▸ **TASK INSTRUCTIONS**
Beginning with the first line and ending with the one containing "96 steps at", copy the lines of the listing below exactly; omit everything else.

▸ **DATA SUPPLIED**
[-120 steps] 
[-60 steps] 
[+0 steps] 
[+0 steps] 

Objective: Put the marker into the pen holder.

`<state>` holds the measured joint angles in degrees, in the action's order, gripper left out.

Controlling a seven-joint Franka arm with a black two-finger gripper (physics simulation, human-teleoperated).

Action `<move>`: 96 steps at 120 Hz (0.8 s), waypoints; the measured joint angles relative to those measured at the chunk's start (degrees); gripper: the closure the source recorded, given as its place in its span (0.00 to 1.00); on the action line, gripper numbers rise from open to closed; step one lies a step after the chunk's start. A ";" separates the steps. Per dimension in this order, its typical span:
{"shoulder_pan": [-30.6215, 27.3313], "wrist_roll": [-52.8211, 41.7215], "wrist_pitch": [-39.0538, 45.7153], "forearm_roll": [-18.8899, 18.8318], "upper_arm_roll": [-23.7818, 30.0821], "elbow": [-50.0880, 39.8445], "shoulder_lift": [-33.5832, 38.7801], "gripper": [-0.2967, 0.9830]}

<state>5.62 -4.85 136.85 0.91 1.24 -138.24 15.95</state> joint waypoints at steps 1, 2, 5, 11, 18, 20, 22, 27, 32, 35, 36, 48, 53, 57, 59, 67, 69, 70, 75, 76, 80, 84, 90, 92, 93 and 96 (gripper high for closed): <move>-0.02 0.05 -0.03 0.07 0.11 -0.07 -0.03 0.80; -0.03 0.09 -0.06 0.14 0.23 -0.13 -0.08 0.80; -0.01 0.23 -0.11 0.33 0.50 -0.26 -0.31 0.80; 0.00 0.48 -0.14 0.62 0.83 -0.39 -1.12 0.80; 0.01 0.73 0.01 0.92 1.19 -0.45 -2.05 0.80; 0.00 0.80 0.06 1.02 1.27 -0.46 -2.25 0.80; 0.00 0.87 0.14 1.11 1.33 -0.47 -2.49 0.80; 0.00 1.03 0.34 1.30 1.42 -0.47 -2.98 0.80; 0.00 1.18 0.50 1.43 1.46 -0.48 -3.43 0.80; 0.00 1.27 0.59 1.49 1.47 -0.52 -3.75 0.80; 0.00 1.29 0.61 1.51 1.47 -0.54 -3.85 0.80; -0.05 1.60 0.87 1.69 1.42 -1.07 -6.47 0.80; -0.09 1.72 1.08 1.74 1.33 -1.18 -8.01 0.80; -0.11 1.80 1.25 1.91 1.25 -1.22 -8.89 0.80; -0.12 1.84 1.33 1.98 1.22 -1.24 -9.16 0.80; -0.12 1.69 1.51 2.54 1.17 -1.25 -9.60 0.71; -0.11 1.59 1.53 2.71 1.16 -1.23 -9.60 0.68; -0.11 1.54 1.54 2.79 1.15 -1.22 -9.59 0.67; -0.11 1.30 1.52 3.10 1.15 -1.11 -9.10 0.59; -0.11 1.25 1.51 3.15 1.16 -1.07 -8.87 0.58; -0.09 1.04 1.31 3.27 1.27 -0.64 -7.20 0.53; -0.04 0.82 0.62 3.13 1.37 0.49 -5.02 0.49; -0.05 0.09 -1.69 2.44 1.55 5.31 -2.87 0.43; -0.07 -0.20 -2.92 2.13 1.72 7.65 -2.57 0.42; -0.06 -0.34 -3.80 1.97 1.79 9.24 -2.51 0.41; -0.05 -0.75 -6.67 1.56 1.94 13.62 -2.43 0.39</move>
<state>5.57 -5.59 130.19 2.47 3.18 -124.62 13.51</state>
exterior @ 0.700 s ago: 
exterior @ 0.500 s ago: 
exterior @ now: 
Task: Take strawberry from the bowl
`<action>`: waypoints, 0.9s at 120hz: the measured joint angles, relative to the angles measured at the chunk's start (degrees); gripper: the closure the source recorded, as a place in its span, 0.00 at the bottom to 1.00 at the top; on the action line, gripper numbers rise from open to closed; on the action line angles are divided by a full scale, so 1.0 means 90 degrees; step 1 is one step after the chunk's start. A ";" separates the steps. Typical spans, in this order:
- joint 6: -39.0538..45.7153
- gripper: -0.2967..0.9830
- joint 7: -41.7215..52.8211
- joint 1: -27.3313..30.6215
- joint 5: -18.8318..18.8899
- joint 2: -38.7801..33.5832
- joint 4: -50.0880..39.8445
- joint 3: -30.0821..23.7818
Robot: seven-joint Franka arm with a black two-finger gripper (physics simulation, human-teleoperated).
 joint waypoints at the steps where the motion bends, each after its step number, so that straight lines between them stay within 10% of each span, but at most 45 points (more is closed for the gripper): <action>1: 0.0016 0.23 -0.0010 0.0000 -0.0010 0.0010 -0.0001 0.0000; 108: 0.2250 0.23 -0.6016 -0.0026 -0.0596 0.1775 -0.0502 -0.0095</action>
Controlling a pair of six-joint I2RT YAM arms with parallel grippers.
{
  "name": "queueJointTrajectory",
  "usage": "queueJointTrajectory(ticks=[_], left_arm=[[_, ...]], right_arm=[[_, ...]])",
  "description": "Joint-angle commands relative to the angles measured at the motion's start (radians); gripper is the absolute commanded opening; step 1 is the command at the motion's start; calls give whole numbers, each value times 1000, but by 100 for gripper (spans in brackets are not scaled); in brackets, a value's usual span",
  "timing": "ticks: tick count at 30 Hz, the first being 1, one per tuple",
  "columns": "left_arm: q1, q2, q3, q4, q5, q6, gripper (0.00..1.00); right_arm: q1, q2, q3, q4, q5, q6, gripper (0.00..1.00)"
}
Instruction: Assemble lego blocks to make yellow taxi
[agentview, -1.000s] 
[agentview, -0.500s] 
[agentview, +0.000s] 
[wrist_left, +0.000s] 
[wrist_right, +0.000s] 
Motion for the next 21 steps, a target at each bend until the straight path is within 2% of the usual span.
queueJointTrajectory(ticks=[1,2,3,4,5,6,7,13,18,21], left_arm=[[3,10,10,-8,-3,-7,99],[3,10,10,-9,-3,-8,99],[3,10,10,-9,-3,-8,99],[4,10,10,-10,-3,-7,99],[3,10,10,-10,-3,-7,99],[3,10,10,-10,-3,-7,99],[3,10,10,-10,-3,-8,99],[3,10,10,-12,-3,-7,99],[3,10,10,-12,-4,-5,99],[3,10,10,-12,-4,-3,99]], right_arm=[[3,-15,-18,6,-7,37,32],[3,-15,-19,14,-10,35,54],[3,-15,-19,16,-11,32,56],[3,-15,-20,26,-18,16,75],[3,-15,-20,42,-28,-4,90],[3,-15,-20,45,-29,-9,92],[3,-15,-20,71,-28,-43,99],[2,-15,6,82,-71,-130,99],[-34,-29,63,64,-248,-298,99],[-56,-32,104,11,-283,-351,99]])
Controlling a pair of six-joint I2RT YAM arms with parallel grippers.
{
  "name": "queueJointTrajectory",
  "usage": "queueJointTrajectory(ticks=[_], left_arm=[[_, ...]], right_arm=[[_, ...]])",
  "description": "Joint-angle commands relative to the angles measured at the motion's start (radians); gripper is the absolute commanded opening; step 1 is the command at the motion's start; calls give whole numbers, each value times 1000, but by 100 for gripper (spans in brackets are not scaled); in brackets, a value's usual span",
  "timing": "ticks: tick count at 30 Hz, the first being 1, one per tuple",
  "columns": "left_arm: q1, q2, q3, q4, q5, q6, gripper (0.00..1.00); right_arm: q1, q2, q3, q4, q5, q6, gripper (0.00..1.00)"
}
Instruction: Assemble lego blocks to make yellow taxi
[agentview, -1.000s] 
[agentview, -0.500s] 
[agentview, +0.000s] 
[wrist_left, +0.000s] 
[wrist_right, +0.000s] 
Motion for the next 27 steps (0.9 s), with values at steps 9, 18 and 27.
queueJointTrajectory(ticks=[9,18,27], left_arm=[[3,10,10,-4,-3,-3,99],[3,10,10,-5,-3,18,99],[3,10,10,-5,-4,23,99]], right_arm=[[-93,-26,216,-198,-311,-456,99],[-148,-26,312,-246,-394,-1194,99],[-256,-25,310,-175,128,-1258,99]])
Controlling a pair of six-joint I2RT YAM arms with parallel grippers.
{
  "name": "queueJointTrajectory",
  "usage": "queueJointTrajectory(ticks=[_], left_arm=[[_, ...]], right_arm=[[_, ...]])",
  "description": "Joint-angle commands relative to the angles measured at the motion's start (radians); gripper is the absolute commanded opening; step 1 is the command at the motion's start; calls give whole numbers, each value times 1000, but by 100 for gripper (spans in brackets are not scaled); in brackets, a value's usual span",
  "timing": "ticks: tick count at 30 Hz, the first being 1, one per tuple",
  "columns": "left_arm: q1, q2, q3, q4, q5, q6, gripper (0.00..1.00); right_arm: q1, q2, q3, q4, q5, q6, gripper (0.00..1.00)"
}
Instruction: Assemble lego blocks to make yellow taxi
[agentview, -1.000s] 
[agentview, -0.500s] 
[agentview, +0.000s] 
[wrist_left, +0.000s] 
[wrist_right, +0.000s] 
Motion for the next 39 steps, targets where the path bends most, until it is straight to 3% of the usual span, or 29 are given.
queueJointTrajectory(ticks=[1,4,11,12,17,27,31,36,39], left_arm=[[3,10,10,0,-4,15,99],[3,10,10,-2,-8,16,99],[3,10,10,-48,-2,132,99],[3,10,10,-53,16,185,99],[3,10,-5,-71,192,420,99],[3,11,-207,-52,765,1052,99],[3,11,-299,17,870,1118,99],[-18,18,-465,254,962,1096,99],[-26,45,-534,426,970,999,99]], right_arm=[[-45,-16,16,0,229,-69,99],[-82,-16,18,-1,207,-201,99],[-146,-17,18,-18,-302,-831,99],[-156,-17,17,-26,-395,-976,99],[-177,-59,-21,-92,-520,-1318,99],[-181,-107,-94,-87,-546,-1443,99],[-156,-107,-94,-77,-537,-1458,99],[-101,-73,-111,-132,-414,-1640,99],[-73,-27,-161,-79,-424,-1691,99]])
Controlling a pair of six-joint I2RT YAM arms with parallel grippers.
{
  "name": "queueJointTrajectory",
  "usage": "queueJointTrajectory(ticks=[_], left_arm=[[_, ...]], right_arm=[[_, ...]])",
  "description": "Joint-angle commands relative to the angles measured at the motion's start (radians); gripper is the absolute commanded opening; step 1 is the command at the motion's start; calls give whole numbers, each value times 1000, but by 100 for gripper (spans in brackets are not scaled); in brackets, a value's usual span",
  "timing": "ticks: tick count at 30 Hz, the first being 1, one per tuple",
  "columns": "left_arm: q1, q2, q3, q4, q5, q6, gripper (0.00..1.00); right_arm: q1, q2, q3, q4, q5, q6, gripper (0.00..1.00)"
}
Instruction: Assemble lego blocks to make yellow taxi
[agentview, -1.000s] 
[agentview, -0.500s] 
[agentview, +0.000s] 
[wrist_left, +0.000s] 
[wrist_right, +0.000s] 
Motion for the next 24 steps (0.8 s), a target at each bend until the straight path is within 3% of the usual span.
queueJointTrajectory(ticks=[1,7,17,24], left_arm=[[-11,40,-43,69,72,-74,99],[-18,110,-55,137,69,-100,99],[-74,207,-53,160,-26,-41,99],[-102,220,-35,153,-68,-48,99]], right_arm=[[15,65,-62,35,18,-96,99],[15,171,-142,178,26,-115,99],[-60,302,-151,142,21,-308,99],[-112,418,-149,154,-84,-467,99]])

▸ **ANSWER TO THE EXERCISE**
[-120 steps] 
[-60 steps] 
[+0 steps] 
[+0 steps] 

Objective: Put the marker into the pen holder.

`<state>` holds the measured joint angles in degrees, in the action's order, gripper left out.

Controlling a seven-joint Franka arm with a black two-finger gripper (physics simulation, human-teleoperated).

Action `<move>`: 96 steps at 120 Hz (0.8 s), waypoints; the measured joint angles relative to those measured at the chunk's start (degrees); gripper: the closure the source recorded, given as its place in its span (0.00 to 1.00); on the action line, gripper numbers rise from open to closed; step one lies a step after the chunk's start. A ";" separates the steps. Per dimension in this order, its typical span:

The exercise requires no additional answer.